İnsanların gittikleri bir müzeye ikinci defa gitmediğini söyleyen Adanalı, aynı objeleri görmek istemediği için halkın sürekli yenilik beklediğini oluşturdukları bu müze ile fark yarattıklarını serginin sürekli değişmesinin insanların ilgisini çektiğini kaydetti. Müzeye aylar sonra gelip farklı konsept ile karşılaşan birinin çok şaşırdığını ifade eden Adanalı, "Biz ilk aşamada şehrin olgusunu bu kadar değiştireceğini düşünmüyorduk. İstanbul'dan ya da Dünya'nın çeşitli yerlerinden ziyaretçilerimiz var. Şu anda ziyaretçi sayımız yaklaşık 1 milyona ulaştı. Biz Tire'nin kalkınması açısından şehre hareketlilik kazandırdı." diye konuştu.

Avrupa'dan incelemeye geldiler

Adanalı Türkiye'de 31 kent müzesi olduğunu söyleyerek, bu liste içinde 16. sırada olduklarını 60 bin nüfuslu bir ilçenin böyle bir başarıya imza atmasının gurur verdiğini ifade etti.

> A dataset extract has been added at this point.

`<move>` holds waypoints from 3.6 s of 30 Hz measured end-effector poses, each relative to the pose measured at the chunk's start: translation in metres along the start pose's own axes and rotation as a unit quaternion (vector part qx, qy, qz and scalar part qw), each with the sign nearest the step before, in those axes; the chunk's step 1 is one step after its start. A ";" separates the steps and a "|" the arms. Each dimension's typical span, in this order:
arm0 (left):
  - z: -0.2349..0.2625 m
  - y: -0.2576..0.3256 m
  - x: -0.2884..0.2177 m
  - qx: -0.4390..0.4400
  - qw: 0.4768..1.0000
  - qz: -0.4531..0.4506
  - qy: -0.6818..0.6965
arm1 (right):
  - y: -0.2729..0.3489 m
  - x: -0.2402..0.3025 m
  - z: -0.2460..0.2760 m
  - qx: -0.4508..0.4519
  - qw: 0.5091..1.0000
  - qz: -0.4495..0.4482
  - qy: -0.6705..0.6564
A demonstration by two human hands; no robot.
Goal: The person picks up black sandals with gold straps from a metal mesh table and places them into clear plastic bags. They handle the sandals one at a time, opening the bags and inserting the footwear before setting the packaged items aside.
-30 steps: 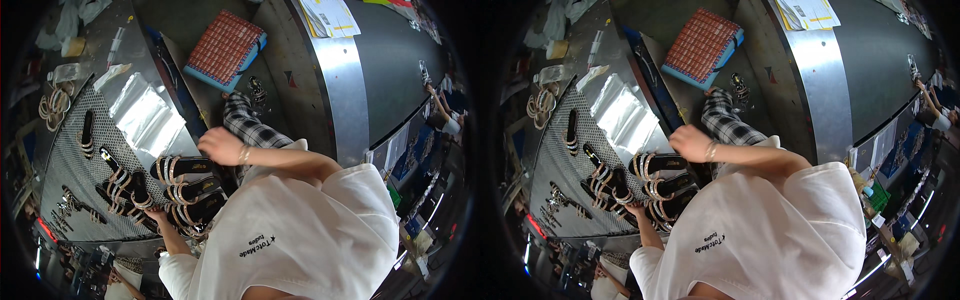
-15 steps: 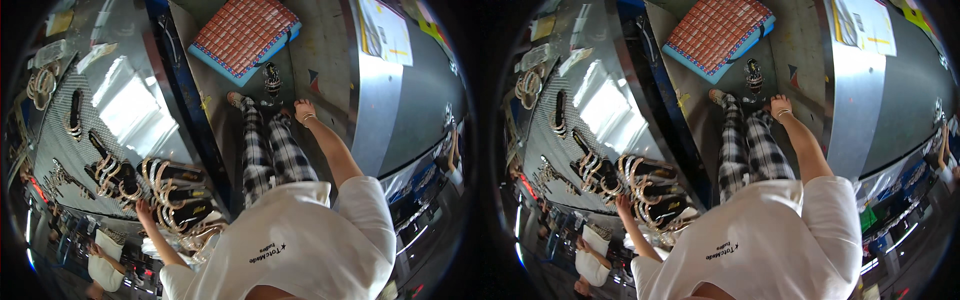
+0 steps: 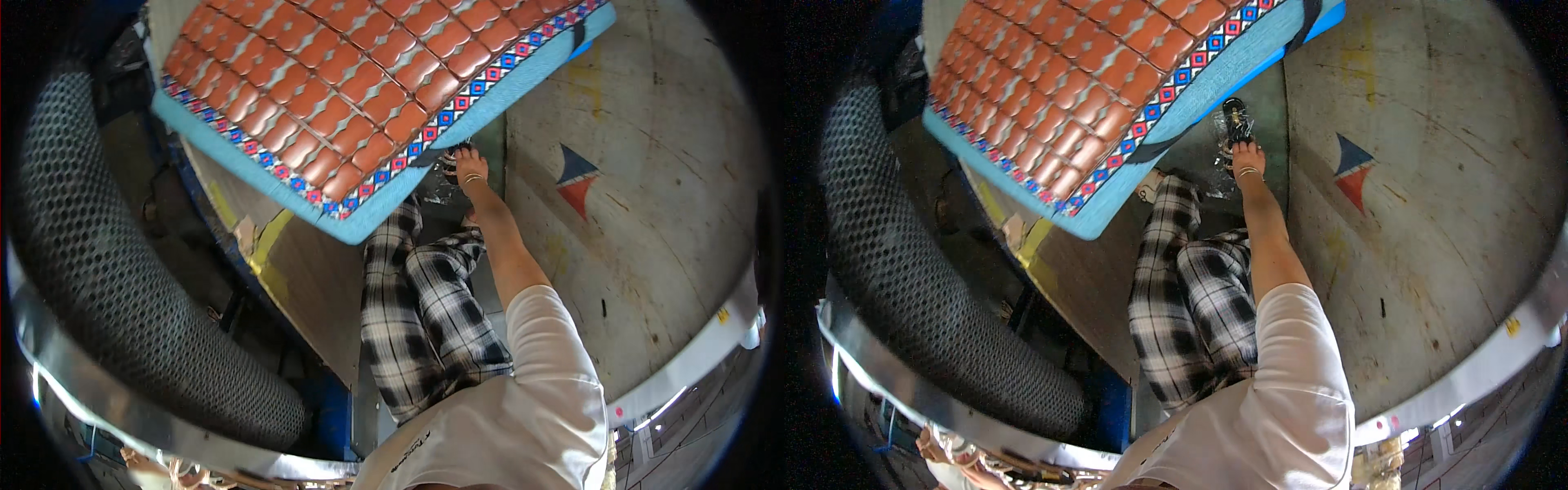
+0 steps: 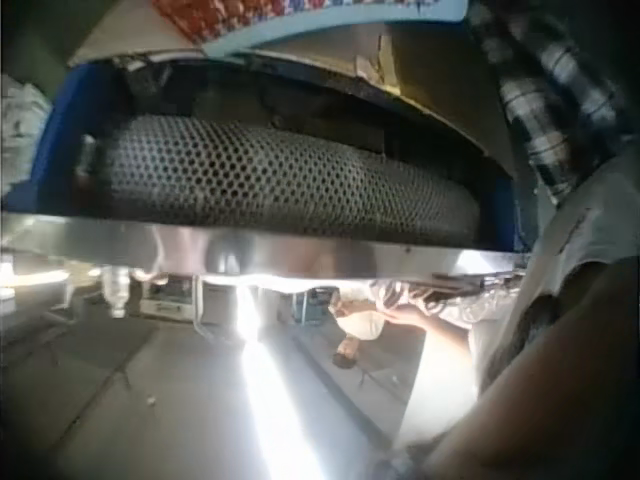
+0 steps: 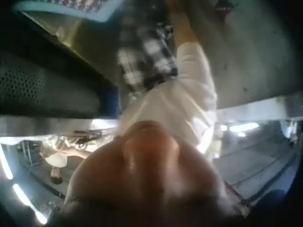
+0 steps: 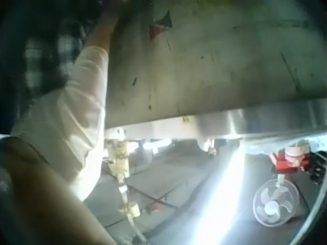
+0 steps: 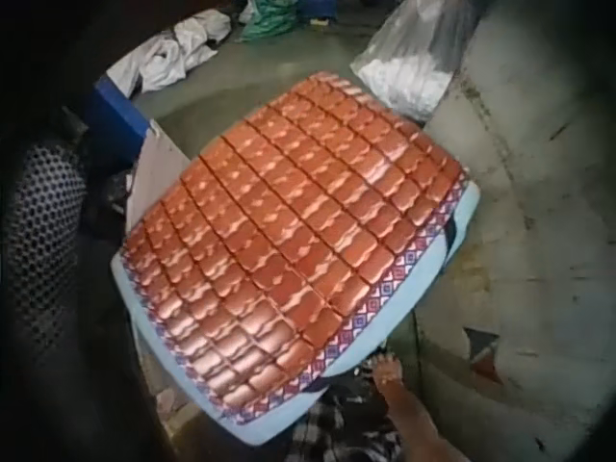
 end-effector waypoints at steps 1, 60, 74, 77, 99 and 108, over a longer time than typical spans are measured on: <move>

Avrupa Müze Akademisi'nin yarışmasından davet aldıklarını belirten Adanalı, "Avrupa'dan jüriler müzemize geldi. Çeşitli incelemeler yaptılar. Yaklaşık 148 müze arasında son 10 müze arasına kalarak kendi alanımızda büyük bir başarı elde ettik" ifadelerini kullandı.

Antika sobalar

Vatandaşların bağışladığı ve aralarında 150 yıllık olanların da bulunduğu 53 çeyiz sandığı, Tire Kent Müzesi'nde izlenime sunuldu. 'Antika Saray Sobaları Sergisi' düzenlendi. En eskisi 139 yıllık olan sobalar, büyük ilgi gördü. Meral- Öğül Orhan çifti, 25 yıldır topladıkları 48 antika sobayı, Tire Kent Müzesi'nde sergiledi. Sergide Almanya, Fransa, Çekya ve İskandinav ülkelerinde yapılan çini, emaye ve döküm sobalara yer veriliyor.